DIN-less notices challenged citing Circular 122/41/2019-GST and Pradeep Goyal SC ruling — invalid notices set aside.
Personal hearing under Section 75(4) attended by senior consultant for Ashok Nagar clients — three opportunities exhausted before adverse order.
REG-17 cancellation SCN replied in REG-18 within 7 working days — registration restored, suo motu cancellation under REG-19 prevented.
People Also Ask — GST Notice Reply in Ashok Nagar
How long do I have to reply to an ASMT-10 GST notice?
Under Section 61 of the CGST Act read with Rule 99, the taxpayer must file ASMT-11 reply within 30 days from the date the ASMT-10 is communicated, or such longer period as the proper officer may permit. Failure to reply leads to escalation under Section 65 audit, Section 66 special audit or Section 73/74 SCN.
What is the difference between a Section 73 and Section 74 GST notice?
Section 73 covers short payment or wrong ITC without fraud — limitation 3 years, penalty 10% of tax or ₹10,000. Section 74 covers fraud, wilful misstatement or suppression of facts — limitation 5 years, penalty 100% of tax. The department must specifically plead and prove fraud to invoke Section 74; mere ITC mismatch is not enough.
Can I avoid penalty by paying tax voluntarily through DRC-03?
Yes. Under Section 73(5), payment of tax with interest before issuance of SCN closes the proceedings with no penalty. Under Section 74(5), pre-SCN payment with interest plus 15% penalty closes proceedings. DRC-03 is the form used; DRC-04 is the officer's acknowledgement closing the demand line.
What is the pre-deposit for filing a Section 107 appeal?
Section 107(6) requires deposit of the admitted tax in full plus 10% of the disputed tax (capped at ₹25 crore CGST plus ₹25 crore SGST). Without the pre-deposit the appeal is not maintainable. Recovery under Section 79 is stayed once the pre-deposit is made and the appeal is admitted.
Is the Section 128A waiver still available?
Section 128A (operative from 1 November 2024 via Finance Act 2024) provides waiver of interest and penalty on Section 73 demands for FY 2017-18, 2018-19 and 2019-20 — provided the entire tax is paid by 31 March 2025. Application is filed in SPL-01 (pre-order) or SPL-02 (post-order) per Circular 238/32/2024-GST.
Can ITC denied due to GSTR-2A/2B mismatch be defended?
Yes. The Madras HC ruling in Diya Agencies (2023) and the SC dismissal of SLP in Suncraft Energy (2023) hold that ITC cannot be denied solely on GSTR-2A/2B mismatch. The recipient must produce a valid invoice, evidence of payment to the supplier (within 180 days under Section 16(2) proviso) and proof of receipt of goods or services. The burden then shifts to the department.
How does Section 30 of the CGST Act assist where cancellation overlaps with pending notices?

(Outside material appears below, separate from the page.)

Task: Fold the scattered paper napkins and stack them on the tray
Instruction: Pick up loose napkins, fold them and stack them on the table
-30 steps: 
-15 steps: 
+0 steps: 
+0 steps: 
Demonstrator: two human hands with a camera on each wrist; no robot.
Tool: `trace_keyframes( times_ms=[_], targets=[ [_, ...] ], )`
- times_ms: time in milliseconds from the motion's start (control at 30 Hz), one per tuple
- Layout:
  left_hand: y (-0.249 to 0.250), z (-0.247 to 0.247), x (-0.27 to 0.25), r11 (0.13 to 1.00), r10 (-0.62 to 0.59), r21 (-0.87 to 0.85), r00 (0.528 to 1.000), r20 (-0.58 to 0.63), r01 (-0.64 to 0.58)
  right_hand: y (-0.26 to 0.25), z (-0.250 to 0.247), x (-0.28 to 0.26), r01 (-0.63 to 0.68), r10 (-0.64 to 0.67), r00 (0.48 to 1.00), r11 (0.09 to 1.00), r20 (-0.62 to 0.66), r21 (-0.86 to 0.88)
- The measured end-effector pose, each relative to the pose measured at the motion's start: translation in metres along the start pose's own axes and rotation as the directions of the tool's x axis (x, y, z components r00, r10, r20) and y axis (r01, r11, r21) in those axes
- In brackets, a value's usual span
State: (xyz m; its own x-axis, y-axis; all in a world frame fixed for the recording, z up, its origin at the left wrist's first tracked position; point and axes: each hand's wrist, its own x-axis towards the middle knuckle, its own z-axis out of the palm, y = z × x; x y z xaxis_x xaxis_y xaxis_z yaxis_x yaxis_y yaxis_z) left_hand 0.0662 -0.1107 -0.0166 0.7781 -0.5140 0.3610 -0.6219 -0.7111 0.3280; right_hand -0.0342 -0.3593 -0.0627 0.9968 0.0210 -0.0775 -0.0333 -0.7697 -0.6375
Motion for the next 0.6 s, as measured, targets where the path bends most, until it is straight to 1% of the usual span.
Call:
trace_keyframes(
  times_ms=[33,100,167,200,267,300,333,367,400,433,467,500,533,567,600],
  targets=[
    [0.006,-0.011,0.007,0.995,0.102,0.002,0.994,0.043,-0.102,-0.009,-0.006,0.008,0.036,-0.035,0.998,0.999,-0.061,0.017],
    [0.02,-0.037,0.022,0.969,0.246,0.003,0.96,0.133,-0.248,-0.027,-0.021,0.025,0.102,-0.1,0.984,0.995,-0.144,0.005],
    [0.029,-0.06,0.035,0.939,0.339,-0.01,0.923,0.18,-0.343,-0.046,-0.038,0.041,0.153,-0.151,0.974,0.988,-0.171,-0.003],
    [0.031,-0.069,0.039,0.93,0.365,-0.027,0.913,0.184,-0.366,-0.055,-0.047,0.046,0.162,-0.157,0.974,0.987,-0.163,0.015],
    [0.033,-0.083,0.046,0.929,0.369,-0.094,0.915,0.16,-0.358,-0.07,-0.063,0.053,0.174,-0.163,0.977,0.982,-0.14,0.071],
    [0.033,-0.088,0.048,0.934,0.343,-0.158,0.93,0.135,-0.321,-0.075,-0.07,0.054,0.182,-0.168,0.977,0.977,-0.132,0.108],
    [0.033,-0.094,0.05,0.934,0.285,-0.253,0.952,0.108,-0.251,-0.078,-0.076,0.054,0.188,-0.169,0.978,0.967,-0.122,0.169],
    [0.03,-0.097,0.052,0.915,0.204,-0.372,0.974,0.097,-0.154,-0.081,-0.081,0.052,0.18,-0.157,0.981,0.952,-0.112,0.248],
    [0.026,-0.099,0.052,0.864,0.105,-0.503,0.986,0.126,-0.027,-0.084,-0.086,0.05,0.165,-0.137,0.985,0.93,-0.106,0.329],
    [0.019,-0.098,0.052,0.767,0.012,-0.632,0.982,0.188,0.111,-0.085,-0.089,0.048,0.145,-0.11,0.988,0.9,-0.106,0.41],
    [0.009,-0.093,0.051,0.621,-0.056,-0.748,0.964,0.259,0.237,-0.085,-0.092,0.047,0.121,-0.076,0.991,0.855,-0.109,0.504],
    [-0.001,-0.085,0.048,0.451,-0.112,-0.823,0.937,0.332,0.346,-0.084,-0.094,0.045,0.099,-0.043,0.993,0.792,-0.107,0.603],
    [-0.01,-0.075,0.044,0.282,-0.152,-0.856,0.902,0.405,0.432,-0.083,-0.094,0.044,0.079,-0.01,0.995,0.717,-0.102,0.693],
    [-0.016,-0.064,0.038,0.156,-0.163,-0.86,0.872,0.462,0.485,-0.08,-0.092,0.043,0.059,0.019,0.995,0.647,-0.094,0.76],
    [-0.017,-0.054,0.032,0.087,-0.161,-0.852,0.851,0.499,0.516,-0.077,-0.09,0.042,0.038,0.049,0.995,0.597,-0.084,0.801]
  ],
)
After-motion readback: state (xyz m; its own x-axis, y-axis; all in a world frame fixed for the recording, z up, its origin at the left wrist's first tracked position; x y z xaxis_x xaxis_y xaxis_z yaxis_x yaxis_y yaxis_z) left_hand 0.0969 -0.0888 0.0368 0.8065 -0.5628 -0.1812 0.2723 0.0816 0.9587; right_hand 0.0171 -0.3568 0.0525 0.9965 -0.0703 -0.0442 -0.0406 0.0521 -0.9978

Section 30 read with extended limitation notifications allows delayed revocation of cancellation orders. Parallel pending ASMT-10 or SCN replies can be lodged alongside the revocation application, restoring GSTIN status and continuing the substantive defence.

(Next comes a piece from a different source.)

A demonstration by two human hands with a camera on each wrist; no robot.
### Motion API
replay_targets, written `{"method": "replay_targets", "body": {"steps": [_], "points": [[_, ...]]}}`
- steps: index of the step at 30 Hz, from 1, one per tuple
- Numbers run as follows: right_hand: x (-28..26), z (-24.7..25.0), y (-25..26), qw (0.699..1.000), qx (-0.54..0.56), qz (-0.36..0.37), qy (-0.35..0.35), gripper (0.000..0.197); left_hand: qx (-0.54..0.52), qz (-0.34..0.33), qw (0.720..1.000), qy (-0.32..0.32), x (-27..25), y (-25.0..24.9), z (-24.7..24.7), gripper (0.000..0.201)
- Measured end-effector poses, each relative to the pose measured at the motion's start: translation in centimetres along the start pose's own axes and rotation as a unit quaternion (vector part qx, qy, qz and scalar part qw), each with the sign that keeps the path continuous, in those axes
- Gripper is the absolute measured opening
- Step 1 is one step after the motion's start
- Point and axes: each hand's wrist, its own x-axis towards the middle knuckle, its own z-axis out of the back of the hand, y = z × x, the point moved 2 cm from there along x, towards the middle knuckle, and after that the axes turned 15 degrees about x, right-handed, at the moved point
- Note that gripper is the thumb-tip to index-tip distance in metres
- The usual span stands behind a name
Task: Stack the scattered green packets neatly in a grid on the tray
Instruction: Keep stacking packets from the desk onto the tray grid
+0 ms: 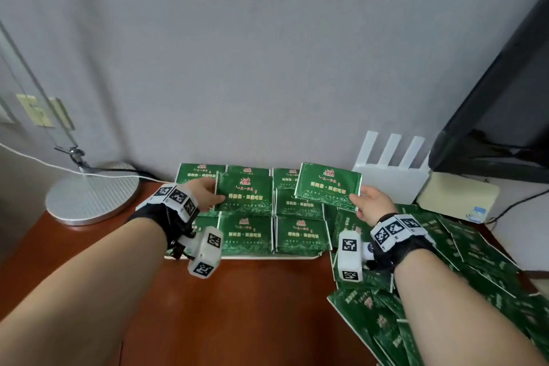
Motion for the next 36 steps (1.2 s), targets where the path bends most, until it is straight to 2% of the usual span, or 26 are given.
{"method": "replay_targets", "body": {"steps": [6, 11, 14, 17, 20, 25, 36], "points": [[7.1, -2.5, 0.0, 1.0, 0.004, -0.03, 0.007, 0.031, -0.051, 0.028, 0.998, 0.027, 7.1, -1.0, 0.1, 0.012], [12.2, -5.6, -1.0, 0.998, -0.027, -0.052, 0.033, 0.031, -0.045, 0.047, 0.997, 0.031, 12.3, -1.3, -0.4, 0.02], [13.5, -7.2, -1.2, 0.991, -0.102, -0.05, 0.075, 0.031, -0.024, 0.068, 0.997, 0.031, 14.2, -1.1, -0.9, 0.024], [14.1, -8.1, -1.5, 0.983, -0.152, -0.043, 0.089, 0.028, -0.008, 0.092, 0.995, 0.026, 14.9, -0.9, -1.0, 0.027], [14.5, -8.3, -1.7, 0.982, -0.169, -0.031, 0.074, 0.026, -0.001, 0.104, 0.995, 0.01, 15.2, -0.9, -0.8, 0.021], [14.5, -8.0, -2.0, 0.984, -0.171, -0.028, 0.041, 0.026, 0.023, 0.103, 0.994, -0.011, 15.3, -1.0, -0.4, 0.022], [14.5, -8.4, -2.8, 0.982, -0.182, -0.025, 0.036, 0.023, 0.104, 0.115, 0.988, -0.016, 15.7, -1.0, -0.6, 0.011]]}}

Can pre-deposit under Section 107(6) be paid through the electronic credit ledger?

Yes — successive circulars and judicial orders, including from the Madras High Court, have clarified that the pre-deposit under Section 107(6) may be paid through the electronic credit ledger to the extent the underlying credit is eligible, preserving cash flows.

What is the effect of Section 75(4) on personal hearing in a notice proceeding?

Section 75(4) of the CGST Act mandates an opportunity of personal hearing where requested in writing or where an adverse decision is contemplated. An order passed without offering hearing in either situation is open to challenge on procedural breach grounds.

How is the reply structured when the SCN combines multiple periods and provisions?

The reply is structured period-wise and provision-wise with a master index. Each head — Section 16(2)(c), Section 17(5), Rule 36(4) and so on — is addressed separately with reconciliation, supporting evidence and citation. A consolidated relief paragraph closes the document.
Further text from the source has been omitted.